Melihat Carlson berusaha melakukan yang terbaik untuk pemakaman ayahnya, Ferdian mulai merasa ragu apakah semua ini ada kesalahpahaman.
Karena dia benar-benar tidak kepikiran tujuan Carlson membunuh ayahnya itu apa?
Apakah hanya untuk membalaskan dendam Efa, jadi dia merencanakan hal seperti ini, lalu diam-diam membunuhnya dan kemudian menyalahkan orang lain?

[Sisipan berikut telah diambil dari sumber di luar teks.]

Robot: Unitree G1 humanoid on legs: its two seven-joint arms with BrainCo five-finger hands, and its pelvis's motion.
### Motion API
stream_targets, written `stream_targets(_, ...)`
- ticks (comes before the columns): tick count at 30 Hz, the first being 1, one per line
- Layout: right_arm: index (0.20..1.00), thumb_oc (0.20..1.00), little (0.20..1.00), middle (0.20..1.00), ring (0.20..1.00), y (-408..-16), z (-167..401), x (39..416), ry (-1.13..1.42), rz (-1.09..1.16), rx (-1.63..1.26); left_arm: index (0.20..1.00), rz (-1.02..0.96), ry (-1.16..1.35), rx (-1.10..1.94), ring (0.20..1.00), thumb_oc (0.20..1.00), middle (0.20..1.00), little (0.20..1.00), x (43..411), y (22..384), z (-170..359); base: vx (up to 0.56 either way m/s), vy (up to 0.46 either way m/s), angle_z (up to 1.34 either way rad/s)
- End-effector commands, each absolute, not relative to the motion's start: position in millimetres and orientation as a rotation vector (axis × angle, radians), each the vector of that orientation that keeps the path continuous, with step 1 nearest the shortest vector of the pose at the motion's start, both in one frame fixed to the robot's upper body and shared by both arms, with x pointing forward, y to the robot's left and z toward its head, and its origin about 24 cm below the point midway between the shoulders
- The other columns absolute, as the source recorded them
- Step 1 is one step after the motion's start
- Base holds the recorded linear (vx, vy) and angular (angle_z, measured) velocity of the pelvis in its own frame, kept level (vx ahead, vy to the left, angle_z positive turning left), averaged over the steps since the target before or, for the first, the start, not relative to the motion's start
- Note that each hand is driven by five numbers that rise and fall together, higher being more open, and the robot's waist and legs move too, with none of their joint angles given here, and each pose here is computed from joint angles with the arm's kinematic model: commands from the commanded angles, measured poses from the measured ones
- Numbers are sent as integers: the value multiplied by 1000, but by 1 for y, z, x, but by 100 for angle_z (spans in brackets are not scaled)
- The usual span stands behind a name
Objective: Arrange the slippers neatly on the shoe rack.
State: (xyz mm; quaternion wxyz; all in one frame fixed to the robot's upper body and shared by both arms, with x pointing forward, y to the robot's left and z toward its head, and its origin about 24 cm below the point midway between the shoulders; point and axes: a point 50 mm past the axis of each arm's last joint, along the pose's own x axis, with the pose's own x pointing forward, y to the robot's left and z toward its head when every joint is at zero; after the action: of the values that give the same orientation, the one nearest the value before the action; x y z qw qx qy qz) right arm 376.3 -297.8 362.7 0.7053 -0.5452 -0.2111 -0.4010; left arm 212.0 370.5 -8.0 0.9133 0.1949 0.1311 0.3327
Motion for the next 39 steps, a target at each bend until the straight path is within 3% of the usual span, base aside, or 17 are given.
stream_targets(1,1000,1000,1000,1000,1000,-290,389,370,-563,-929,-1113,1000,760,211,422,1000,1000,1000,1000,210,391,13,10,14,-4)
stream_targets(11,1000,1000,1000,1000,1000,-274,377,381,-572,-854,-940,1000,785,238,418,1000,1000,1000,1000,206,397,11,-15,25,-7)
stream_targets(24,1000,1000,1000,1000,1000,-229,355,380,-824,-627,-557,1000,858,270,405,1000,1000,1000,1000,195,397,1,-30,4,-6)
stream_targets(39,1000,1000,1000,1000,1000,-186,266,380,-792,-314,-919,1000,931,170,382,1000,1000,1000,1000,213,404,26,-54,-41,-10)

Setiap kali keraguan yang muncul dihatinya, membuat Ferdian kagum dengan akting Carlson.
Akting Carlson terlalu bagus, terlalu mirip dengan kenyataan yang ada, sangking bagusnya ia bahkan tidak bisa membedakan antara kenyataan dengan akting.
Setelah semuanya beres, Carlson berkata kepada Ferdian yang sedari tadi hanya terdiam : “Kita pergi mencari pembunuhnya dulu.”
Ferdian mengangguk: “Baik.”
Lalu tidak ada satupun dari mereka yang tahu, ketika perjalanan mengantarkan Fernando ke rumah duka, berita pembunuhan yang terjadi kemarin malam di Pelabuhan sudah tersebar luas.
Kemarin malam ada orang tanpa sengaja memfoto orang yang menjadi korban pembunuhan, dan di sebarluaskan diinternet, kabar ini begitu disebarkan, dalam waktu singkat langsung menjadi trending topik bahkan yang pertama di Internet.